ASSIGNED TASK:
Return each line of the material verbatim.

▬▬▬▬▬▬▬▬▬▬

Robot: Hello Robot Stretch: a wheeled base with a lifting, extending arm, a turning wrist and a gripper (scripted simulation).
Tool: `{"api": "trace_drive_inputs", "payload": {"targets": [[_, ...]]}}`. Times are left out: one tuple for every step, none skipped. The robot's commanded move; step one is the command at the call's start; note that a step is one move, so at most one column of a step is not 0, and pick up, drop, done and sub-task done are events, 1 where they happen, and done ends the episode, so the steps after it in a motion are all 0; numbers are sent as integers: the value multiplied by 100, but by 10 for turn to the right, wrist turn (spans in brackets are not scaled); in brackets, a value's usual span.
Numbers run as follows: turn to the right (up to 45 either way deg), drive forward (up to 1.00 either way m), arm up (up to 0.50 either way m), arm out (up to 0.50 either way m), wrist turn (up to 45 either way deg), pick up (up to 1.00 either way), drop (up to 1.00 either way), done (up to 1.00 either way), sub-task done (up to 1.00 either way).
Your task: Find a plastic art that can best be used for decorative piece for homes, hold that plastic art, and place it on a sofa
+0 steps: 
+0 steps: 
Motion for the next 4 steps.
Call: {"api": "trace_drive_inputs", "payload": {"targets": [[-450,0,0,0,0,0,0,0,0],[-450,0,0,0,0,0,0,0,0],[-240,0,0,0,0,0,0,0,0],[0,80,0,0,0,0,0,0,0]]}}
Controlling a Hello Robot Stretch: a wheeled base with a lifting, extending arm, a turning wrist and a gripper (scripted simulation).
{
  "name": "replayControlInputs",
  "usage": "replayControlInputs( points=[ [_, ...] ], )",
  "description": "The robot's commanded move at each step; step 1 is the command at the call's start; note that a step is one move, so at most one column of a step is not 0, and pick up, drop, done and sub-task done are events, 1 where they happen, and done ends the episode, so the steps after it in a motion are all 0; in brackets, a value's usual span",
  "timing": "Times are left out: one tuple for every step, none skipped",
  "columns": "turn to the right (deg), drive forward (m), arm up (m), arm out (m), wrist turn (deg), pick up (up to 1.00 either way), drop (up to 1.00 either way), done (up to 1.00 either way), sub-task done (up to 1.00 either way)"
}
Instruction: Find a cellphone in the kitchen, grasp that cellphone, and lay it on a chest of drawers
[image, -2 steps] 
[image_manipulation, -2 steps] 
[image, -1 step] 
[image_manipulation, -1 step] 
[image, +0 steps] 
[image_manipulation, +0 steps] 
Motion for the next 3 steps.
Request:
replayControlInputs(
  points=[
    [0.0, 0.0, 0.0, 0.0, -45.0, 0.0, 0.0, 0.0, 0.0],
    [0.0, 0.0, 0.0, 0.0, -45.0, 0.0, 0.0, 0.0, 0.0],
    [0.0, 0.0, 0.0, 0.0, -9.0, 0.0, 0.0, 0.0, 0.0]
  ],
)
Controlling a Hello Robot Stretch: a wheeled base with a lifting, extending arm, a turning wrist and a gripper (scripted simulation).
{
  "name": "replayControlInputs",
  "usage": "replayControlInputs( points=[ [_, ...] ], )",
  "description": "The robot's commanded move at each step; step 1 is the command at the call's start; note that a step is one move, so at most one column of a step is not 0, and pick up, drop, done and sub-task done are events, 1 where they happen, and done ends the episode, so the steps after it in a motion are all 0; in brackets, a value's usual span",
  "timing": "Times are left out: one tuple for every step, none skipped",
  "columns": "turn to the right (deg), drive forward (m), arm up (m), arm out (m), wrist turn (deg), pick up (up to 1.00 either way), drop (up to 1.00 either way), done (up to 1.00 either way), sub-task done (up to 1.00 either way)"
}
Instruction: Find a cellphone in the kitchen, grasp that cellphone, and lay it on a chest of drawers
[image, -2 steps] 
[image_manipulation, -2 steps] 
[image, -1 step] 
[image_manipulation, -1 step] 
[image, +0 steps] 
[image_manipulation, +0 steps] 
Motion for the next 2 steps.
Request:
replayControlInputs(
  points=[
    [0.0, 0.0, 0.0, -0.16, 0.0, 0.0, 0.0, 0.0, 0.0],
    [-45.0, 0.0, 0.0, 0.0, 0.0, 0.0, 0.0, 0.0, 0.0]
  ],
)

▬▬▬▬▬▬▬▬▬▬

RESULT BELOW:
Robot: Hello Robot Stretch: a wheeled base with a lifting, extending arm, a turning wrist and a gripper (scripted simulation).
Tool: `{"api": "trace_drive_inputs", "payload": {"targets": [[_, ...]]}}`. Times are left out: one tuple for every step, none skipped. The robot's commanded move; step one is the command at the call's start; note that a step is one move, so at most one column of a step is not 0, and pick up, drop, done and sub-task done are events, 1 where they happen, and done ends the episode, so the steps after it in a motion are all 0; numbers are sent as integers: the value multiplied by 100, but by 10 for turn to the right, wrist turn (spans in brackets are not scaled); in brackets, a value's usual span.
Numbers run as follows: turn to the right (up to 45 either way deg), drive forward (up to 1.00 either way m), arm up (up to 0.50 either way m), arm out (up to 0.50 either way m), wrist turn (up to 45 either way deg), pick up (up to 1.00 either way), drop (up to 1.00 either way), done (up to 1.00 either way), sub-task done (up to 1.00 either way).
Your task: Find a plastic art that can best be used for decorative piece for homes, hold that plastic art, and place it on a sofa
+0 steps: 
+0 steps: 
Motion for the next 4 steps.
Call: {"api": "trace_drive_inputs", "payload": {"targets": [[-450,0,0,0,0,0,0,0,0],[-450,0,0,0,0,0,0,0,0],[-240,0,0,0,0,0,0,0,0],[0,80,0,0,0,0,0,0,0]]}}
Controlling a Hello Robot Stretch: a wheeled base with a lifting, extending arm, a turning wrist and a gripper (scripted simulation).
{
  "name": "replayControlInputs",
  "usage": "replayControlInputs( points=[ [_, ...] ], )",
  "description": "The robot's commanded move at each step; step 1 is the command at the call's start; note that a step is one move, so at most one column of a step is not 0, and pick up, drop, done and sub-task done are events, 1 where they happen, and done ends the episode, so the steps after it in a motion are all 0; in brackets, a value's usual span",
  "timing": "Times are left out: one tuple for every step, none skipped",
  "columns": "turn to the right (deg), drive forward (m), arm up (m), arm out (m), wrist turn (deg), pick up (up to 1.00 either way), drop (up to 1.00 either way), done (up to 1.00 either way), sub-task done (up to 1.00 either way)"
}
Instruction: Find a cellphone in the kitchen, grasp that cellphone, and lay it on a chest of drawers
[image, -2 steps] 
[image_manipulation, -2 steps] 
[image, -1 step] 
[image_manipulation, -1 step] 
[image, +0 steps] 
[image_manipulation, +0 steps] 
Motion for the next 3 steps.
Request:
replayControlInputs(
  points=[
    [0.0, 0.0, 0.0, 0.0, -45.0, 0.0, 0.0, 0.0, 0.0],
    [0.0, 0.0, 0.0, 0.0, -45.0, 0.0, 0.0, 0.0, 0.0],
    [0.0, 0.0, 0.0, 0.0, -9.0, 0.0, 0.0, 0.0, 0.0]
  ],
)
Controlling a Hello Robot Stretch: a wheeled base with a lifting, extending arm, a turning wrist and a gripper (scripted simulation).
{
  "name": "replayControlInputs",
  "usage": "replayControlInputs( points=[ [_, ...] ], )",
  "description": "The robot's commanded move at each step; step 1 is the command at the call's start; note that a step is one move, so at most one column of a step is not 0, and pick up, drop, done and sub-task done are events, 1 where they happen, and done ends the episode, so the steps after it in a motion are all 0; in brackets, a value's usual span",
  "timing": "Times are left out: one tuple for every step, none skipped",
  "columns": "turn to the right (deg), drive forward (m), arm up (m), arm out (m), wrist turn (deg), pick up (up to 1.00 either way), drop (up to 1.00 either way), done (up to 1.00 either way), sub-task done (up to 1.00 either way)"
}
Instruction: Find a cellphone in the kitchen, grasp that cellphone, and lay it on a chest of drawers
[image, -2 steps] 
[image_manipulation, -2 steps] 
[image, -1 step] 
[image_manipulation, -1 step] 
[image, +0 steps] 
[image_manipulation, +0 steps] 
Motion for the next 2 steps.
Request:
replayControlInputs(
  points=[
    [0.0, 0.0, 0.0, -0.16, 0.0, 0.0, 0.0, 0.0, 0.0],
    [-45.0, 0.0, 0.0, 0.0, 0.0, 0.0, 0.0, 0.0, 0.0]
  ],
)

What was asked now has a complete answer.